Our Arklahoma Heritage: Brom in 'Log Town' in 1842, a Civil War captain was a cog in the settlement of Latimer County
- Dennis McCaslin

- 2 hours ago
- 3 min read



William Graham Baird was born on March 20, 1842, in Old Logtown , which later became Fort Smith
His parents ranked among the settlement’s earliest civilian residents when the place was still a rough cluster of log cabins near the military post. His mother, Margaret Baird, born in Ohio in October 1810, had settled in Fort Smith in 1841 (some accounts say 1838) when it was little more than a village.
A lifelong Presbyterian and one of the charter members of the First Presbyterian Church there, she remained in Fort Smith until her death on November 30, 1893, at the home of her daughter. She outlived most of those who had shared the hard early years of frontier life.
His father’s name is not recorded in surviving accounts
Baird received his education at St. Ann’s Academy in Fort Smith.
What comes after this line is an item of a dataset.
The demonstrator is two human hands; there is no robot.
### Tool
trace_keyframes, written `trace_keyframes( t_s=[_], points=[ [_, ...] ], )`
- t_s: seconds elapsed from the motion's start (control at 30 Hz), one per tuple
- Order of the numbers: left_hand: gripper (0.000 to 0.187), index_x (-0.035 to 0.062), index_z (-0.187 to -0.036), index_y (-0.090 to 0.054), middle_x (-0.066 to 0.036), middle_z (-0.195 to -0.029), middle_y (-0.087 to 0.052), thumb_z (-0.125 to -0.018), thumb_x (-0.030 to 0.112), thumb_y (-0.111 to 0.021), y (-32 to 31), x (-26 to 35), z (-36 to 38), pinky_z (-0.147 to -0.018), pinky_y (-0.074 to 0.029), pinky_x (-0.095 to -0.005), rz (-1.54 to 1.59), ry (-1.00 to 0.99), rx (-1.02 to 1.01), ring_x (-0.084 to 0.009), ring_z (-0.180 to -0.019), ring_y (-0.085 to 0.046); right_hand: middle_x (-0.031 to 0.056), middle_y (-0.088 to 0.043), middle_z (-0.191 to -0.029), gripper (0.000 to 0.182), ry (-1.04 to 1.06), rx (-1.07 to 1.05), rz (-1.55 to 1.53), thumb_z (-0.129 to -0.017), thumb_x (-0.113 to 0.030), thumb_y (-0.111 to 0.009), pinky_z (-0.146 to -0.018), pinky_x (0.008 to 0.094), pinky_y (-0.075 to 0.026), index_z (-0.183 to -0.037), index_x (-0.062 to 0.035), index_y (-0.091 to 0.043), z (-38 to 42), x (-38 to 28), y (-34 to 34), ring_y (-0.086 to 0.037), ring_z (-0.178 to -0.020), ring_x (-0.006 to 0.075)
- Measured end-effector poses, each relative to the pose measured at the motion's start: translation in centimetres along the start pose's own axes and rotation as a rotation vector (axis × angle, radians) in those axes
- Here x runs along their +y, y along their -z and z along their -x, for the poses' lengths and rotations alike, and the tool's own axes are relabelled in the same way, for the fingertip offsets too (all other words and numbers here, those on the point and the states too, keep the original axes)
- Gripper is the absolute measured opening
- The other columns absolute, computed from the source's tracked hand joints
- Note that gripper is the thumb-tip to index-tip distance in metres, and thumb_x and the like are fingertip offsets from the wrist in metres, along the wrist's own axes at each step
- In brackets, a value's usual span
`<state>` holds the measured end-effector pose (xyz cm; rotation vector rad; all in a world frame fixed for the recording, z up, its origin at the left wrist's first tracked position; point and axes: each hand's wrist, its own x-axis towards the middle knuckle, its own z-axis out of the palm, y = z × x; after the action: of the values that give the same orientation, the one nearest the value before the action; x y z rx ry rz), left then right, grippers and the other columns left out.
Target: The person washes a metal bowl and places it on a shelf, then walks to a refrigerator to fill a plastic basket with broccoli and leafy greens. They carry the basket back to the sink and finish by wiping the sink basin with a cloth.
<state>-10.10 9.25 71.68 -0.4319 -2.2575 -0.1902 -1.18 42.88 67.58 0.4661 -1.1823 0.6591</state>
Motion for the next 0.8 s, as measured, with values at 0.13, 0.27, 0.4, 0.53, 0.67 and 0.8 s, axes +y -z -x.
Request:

in 1861 he enlisted as a corporal in Company C, Arkansas Volunteers (Home Guard, King’s Brigade). Of the 125 men in the unit, only two survived the war. He rose to the rank of captain and in 1863 transferred to the staff of General James F. Fagan as aide-de-camp. He later served in Indian Territory on the staff of General Jackson McCurtain.
Near the war’s end, while stationed in the Kiamichi Mountains, he rode to Doaksville and learned that Lee had surrendered two months earlier. His command disbanded without formal surrender. He served throughout in the Trans-Mississippi Department.

Baird and Mary Jane “Molly” DeHart, born September 10, 1842, had been childhood neighbors across the street in the small log settlement of Old Logtown. They maintained correspondence during the war and married on January 18, 1865, in Paraclifta, Arkansas, during one of his furloughs.
Baird wore his Confederate coat and vest; local women sewed trousers of matching color overnight so he could stand in uniform. Molly remained briefly with her parents before joining him.
After the war the couple lived first at Shawnee town on the Red River in the Choctaw Nation, where their eldest child was born. They attempted business at Wheelock but faced severe hardship and danger, leading to a temporary return to a farm near Sugarloaf Mountain in Arkansas.
In 1868 they reentered Indian Territory and established a trading post at Mountain Station.
After three years in Colorado, they returned and settled near the future site of Wilburton, first at Limestone and later at Boiling Springs. Baird partnered for a time in business with J. T. McCurtain.

When a post office opened at Boiling Springs in 1884, Baird named it Ola after his daughter and became its first postmaster. Mail arrived twice weekly from Fort Smith via Brazil and Red Oak. When that office closed and a new one was established at Wilburton, he moved there and served as the town’s first postmaster.
He operated as one of Wilburton’s earliest merchants, later served as the first city treasurer, and remained active in local and county affairs. He helped organize the Presbyterian church in Wilburton soon after settling there around 1890 and contributed to the building of its first structure. A Mason since 1863, he held charter membership in the Wilburton lodge and was granted honorary status in 1922.
Baird and Molly celebrated their golden wedding anniversary on January 18, 1915.

He died at his home in Wilburton on July 18, 1926 (some notices give July 19), at age 84, after an illness of about two weeks. His wife Mary Jane survived him until September 3, 1932.
Baird was buried in Wilburton City Cemetery.
His ife spanned the raw frontier settlement of Old Logtown, Confederate service in the Trans-Mississippi, repeated movements into Indian Territory, trading-post existence, and the founding years of a railroad town in the Choctaw Nation.
His name remains embedded in the early written history of Wilburton and Latimer County.